Why hasn’t Cross-Site Scripting been solved?

31 December 2017

By Haina Li

Introduction

In 2017, Bugcrowd reported that cross-site scripting (XSS) remains as the number one vulnerability found on the web, accounting for 25% of the bugs found and submitted to the bug bounty program. Additionally, XSS has remained in the top 3 on the list of the web’s top vulnerabilities for the recent years. Over the 17 years since XSS was first recognized by Microsoft in 2000, XSS has been the focus of intense academic research and development of penetration testing tools, yet we are still finding vulnerabilities even in top websites such as Facebook and Google. In this blog post, we explore some of the reasons why XSS is still a major problem today.

XSS has evolved

XSS evolved while modern applications became more complex than the static pages that they once were. While reflected and stored XSS have not disappeared because both server and client-side logic have become more elaborate, the pattern of replacing server-side logic with client-side JavaScript gave rise to DOM-Based vulnerabilities. Additionally, server-side XSS prevention tools that examined deviations between the request and response (XSSDS) do not work for DOM-Based vulnerabilities because the entire flow of malicious data from the source to the sink is contained within the browser and do not go through the server.

New methods that do prevent DOM-Based XSS attacks include XSS Filters and CSP. These myriad of sophisticated tools aimed to achieve the seemingly simple purpose of escaping user-provided content. As it stands currently, these tools are not able to catch all XSS vulnerabilities, and escaping everything all the time would break an web application altogether. For example, a recent work by Lekis et al. [PDF]
describes a new attack that was missed by every existing XSS prevention technique. In the new attack, the injected payload is benign-looking HTML but can be transformed by script gadgets to behave maliciously.
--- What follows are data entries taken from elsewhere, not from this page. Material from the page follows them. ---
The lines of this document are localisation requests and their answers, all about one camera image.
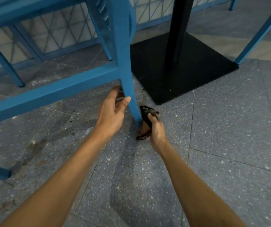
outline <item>speckled floor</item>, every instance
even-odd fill
[[[263,10],[271,12],[271,0],[255,8],[250,7],[253,1],[258,2],[239,0],[234,16],[229,3],[193,13],[188,31],[250,38],[262,22],[246,21],[244,15],[266,19]],[[242,23],[234,24],[238,17]],[[169,23],[153,26],[137,32],[135,40],[168,29]],[[0,100],[106,62],[101,45],[95,45],[20,70],[25,88],[2,76]],[[0,166],[13,171],[0,181],[0,222],[72,155],[115,84],[0,122]],[[271,61],[246,59],[238,71],[161,106],[137,80],[134,90],[138,104],[161,111],[167,136],[181,157],[248,226],[271,226]],[[188,226],[164,164],[148,141],[135,141],[136,132],[128,113],[92,165],[65,226]]]

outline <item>person's right hand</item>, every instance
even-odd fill
[[[158,121],[155,116],[148,114],[149,120],[152,122],[152,134],[150,136],[150,142],[153,149],[160,154],[162,146],[164,146],[168,140],[165,135],[164,124]]]

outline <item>human arm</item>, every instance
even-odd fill
[[[100,107],[97,124],[73,156],[34,194],[17,208],[0,227],[62,226],[75,197],[98,153],[121,128],[131,98],[115,86]]]
[[[191,227],[244,227],[236,213],[199,178],[175,152],[164,125],[151,114],[151,144],[168,170],[175,192]]]

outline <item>right arm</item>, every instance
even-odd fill
[[[151,114],[150,137],[160,154],[191,227],[245,227],[236,213],[199,178],[175,152],[165,136],[164,125]]]

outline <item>black table base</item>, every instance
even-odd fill
[[[177,63],[164,66],[169,33],[130,46],[131,69],[156,104],[238,69],[238,65],[185,33]]]
[[[169,33],[130,46],[132,72],[156,104],[238,69],[185,32],[193,1],[175,0]]]

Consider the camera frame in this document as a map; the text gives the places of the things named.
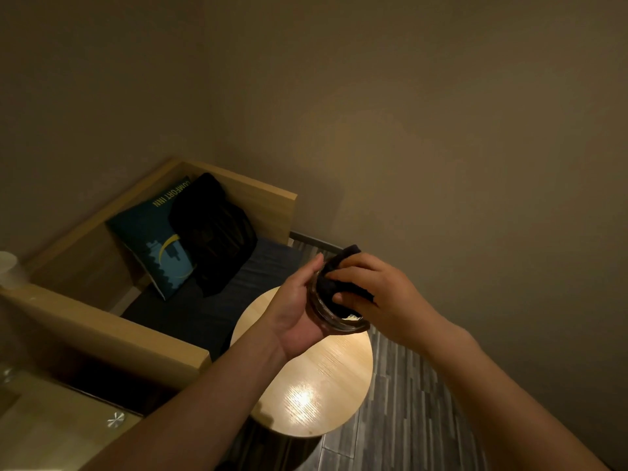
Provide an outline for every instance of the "wooden bed frame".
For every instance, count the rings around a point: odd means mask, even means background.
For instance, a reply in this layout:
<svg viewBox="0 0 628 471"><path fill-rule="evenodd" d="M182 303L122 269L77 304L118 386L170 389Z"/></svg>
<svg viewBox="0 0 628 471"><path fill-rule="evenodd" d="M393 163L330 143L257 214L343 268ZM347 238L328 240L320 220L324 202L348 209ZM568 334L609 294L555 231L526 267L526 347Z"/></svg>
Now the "wooden bed frame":
<svg viewBox="0 0 628 471"><path fill-rule="evenodd" d="M2 289L7 300L71 346L129 372L183 388L211 363L207 350L117 317L111 310L146 273L105 226L116 213L180 178L209 172L259 236L286 244L296 195L196 161L173 159L27 261L31 284Z"/></svg>

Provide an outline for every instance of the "paper cup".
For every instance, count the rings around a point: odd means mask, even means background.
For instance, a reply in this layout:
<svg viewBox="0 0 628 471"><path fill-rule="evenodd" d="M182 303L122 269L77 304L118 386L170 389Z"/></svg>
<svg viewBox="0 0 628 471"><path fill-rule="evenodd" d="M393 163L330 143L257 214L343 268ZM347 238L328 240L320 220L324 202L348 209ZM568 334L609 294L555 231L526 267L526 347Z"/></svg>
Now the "paper cup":
<svg viewBox="0 0 628 471"><path fill-rule="evenodd" d="M18 258L7 251L0 251L0 286L17 289L28 284L28 275Z"/></svg>

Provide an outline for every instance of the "printed pillow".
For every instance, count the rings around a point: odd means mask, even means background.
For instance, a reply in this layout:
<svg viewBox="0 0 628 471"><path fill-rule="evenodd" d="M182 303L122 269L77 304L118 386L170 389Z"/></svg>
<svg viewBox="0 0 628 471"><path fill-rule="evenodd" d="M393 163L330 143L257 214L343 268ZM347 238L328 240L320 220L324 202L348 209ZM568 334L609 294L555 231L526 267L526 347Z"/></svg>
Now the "printed pillow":
<svg viewBox="0 0 628 471"><path fill-rule="evenodd" d="M177 291L194 269L168 221L175 197L190 183L185 177L156 197L107 221L109 228L144 266L164 300Z"/></svg>

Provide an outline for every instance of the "wooden tabletop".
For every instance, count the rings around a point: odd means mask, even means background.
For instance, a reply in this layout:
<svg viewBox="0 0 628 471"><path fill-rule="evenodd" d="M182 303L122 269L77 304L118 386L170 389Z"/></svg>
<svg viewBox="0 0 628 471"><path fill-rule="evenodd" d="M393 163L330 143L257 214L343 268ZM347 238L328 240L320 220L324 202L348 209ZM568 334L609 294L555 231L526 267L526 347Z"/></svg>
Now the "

The effectiveness of web penetration tools are limited

In a study of automated black-box web application vulnerability testing by Bau et al. [PDF], researchers tested commercial scanners such as McAfee and IBM and found that the average scanner XSS vulnerability detection rates were 62.5, 15. and 11.25, respectively, for reflected, stored, and advanced XSS that used non-standard tags and keywords. The study found that the scanners were effective in finding straightforward, textbook XSS vulnerabilities, but lack sufficient modeling of more complex XSS with respect to the specific web application. Web application scanners are designed using a reactive approach, converting new vulnerabilities into test vectors only after they’ve become a problem. When it comes to stored XSS, XSS scanners also struggle to link an event to a subsequent, later observation. These scanners are also often difficult to configure and often take too long if they were set to fuzz every possible location in a large and complicated web application.

Conclusion

As with most web vulnerabilities, XSS is not going away anytime soon because of the constant evolving technologies of the web and the challenges in developing penetration tools with high true-positive rates. However, we may be able to eliminate most of the client-side security issues by replacing JavaScript with a new language that exhibits better control-flow integrity, such as WebAssembly.